Sampai pada akhirnya
Liani ikhlas saja mengulang dan mengulang lagi. Sambil introspeksi diri dan
bertanya-tanya kenapa begitu sulitnya belajar membaca alquran di usia yang
sudah senja. Namun rasa syukur selalu terucap karena Allah telah memberikan
hidayah. Hidayah yang luar biasa bagi seorang Liani yang sejak kecil tidak
diajarkan membaca alquran. “Ngaji kuping” (mengaji hanya mendengarkan dan
kemudian menirukan apa yang diucapkan oleh guru ngajinya) itulah yang
dilakukannya saat masih anak-anak. Saat
hidayah Allah datang di usia yang sudah tidak muda lagi, berbarengan dengan
kesibukan duniawi. Kesibukan yang tidak ada habis-habisnya. Bahkan bisa sampai
melalaikan dan menghabiskan waktu luangnya. Ada saja alasan untuk tidak
mengerjakan tugas yang diberikan ustadzah. Padahal tugas yang diberikan tidak
sampai berjam-jam bila dikerjakan. Yaa….
hanya disuruh mengulang bacaan alqurannya setiap hari dan menyalin di buku
tulis beberapa halaman dari buku materi pembelajaran. Kesibukan akan pekerjaan
kantor juga menjadi tananan tersendiri. Rutinitas ke tempat kerja ikut andil
sebagai salah satu alasan. Berangkat
pagi-pagi, dimana matahari belum terbit dan pulang ke rumah menjelang
maghrib. Dan yang paling menyedihkan begitu
semangat untuk belajar muncul maka godaan dan bisikan setan semakin kencang.
“Hai ngapain kamu belajar
baca alquran?” begitu kira-kira si setan menggoda.
“Cukuplah kamu jadi
manusia yang baik, jalankan sholat lima waktu, bersedekah, bantu orang yang
kekurangan dan tidak mengganggu orang lain,” terus saja setan itu merayunya.
Kriiiiiing……
kriiiiiiing……kriiiiiiing………bunyi handphone kembali terdengar sehingga membuyarkan lamunan Liani.

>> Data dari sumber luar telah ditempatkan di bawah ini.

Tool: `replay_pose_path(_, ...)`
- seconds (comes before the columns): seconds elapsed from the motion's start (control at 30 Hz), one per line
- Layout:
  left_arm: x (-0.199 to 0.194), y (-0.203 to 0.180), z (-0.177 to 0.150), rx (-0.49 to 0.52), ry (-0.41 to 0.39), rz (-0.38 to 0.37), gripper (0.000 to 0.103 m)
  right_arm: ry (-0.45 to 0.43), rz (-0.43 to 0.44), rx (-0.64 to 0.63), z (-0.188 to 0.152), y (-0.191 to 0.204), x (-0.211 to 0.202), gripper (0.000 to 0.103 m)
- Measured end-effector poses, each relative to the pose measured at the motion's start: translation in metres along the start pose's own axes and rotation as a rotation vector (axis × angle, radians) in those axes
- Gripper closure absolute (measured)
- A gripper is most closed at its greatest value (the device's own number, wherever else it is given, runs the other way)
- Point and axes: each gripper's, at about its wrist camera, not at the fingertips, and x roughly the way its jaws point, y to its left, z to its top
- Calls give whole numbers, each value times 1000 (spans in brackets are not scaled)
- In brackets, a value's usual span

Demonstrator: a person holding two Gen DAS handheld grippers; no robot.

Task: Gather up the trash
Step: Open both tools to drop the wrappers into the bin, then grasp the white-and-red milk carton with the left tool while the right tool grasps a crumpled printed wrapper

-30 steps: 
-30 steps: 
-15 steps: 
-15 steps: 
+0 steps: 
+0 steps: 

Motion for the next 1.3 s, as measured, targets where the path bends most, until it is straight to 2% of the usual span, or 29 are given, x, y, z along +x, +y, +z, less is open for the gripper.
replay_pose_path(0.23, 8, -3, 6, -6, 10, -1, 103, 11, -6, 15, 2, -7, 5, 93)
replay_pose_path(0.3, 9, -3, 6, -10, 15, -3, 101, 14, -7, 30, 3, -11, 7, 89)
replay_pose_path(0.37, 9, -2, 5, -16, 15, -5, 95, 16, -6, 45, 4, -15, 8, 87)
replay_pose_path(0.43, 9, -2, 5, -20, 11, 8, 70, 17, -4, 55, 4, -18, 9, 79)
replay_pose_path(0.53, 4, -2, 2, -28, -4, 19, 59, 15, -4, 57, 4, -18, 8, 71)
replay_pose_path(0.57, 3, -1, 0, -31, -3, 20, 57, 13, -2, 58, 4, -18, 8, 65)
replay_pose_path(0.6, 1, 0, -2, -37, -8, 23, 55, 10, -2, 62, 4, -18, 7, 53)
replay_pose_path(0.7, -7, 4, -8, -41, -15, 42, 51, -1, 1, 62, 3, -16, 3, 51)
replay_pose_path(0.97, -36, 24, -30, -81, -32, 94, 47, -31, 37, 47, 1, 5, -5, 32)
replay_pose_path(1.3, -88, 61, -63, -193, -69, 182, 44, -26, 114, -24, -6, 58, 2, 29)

“Aku pikir pasti ada hal yang penting nih,
karena handphone berdering kembali,” gumam Liani.
“Masih samakah orang yang
tadi menelponku?” tanyaku dalam hati.
Diraihlah handphone
di atas meja dekat tepat tidur. Dilihatlah layar handphone merk oppo tersebut.

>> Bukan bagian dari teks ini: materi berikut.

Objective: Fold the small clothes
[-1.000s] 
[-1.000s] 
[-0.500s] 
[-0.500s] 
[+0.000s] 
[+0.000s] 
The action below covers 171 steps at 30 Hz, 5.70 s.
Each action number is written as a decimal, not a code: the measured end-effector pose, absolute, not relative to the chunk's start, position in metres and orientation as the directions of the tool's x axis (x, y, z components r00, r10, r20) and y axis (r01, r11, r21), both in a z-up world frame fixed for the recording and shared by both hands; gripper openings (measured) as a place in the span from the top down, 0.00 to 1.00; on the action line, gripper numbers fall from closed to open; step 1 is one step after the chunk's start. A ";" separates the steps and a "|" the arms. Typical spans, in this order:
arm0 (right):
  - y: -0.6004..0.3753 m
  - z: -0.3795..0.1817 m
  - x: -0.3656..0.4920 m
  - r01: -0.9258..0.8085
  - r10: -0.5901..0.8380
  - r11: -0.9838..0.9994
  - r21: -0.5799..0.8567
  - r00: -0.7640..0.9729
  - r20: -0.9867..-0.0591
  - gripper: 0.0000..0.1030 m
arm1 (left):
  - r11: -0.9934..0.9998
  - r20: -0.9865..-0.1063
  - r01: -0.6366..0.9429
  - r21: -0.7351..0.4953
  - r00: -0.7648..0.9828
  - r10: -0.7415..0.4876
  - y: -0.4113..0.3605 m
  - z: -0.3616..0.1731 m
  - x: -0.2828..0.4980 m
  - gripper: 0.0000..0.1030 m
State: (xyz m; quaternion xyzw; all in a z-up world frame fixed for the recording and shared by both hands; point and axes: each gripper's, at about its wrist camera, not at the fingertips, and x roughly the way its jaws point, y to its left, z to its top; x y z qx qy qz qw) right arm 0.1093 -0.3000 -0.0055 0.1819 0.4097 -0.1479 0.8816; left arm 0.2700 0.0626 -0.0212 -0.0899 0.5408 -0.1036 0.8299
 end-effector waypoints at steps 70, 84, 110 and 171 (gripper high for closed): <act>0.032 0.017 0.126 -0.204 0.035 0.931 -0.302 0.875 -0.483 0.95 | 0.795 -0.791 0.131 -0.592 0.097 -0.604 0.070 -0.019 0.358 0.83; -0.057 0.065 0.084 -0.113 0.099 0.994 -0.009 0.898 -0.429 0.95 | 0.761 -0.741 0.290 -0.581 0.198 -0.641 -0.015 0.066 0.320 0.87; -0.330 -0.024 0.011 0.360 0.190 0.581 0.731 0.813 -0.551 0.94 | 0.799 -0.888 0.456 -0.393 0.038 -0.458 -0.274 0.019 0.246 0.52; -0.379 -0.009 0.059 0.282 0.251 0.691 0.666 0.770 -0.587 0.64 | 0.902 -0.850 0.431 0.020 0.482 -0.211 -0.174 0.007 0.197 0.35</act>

Tidak muncul nama hanya ada nomer kontak saja. Selama ini apabila ada telephone
masuk dan tidak muncul nama, maka Liani tidak pernah mengangkat. Tetapi entah
kenapa saat itu ada keinginan yang sangat kuat untuk menjawabnya.
“Hallo,” jawab
Liani.
“Hallo, betul ini Bu
Liani?” terdengar suara di ujung telephone bertanya.
“Iya betul, dengan siapa
saya bicara?” tanya Liani.
“Saya Salsabila, admin Lembaga Bimbingan Baca Tulis Alquran Nurul Hidayah,”
jawab Salsabila.
“Saya informasikan bahwa
kelas tahzin khusus untuk ibu-ibu akan dibuka mulai minggu depan.” tambahnya.
“Baik, terimakasih
informasinya.” jawab Liani dengan perasaan bahagia.
“Alhamdulillah ya Allah.”
gumamnya.
Terbayang siapa-siapa
yang akan menjadi teman belajar, teman diskusi dan teman yang saling
mengingatkan dalam kebaikan. Dengan kelas yang homogen dan usia yang
hampir sama, dan kemampuan yang kira-kira sama levelnya. Dan yang paling
membahagiakan adalah bisa belajar baca alquran di Lembaga Bimbingan Baca Tulis
Alquran Nurul Hidayah, khusus untuk ibu-ibu “jelita” dan “lolita”. Semoga Allah
senantiasa memberi kemudahan dalam mempelajari alquran.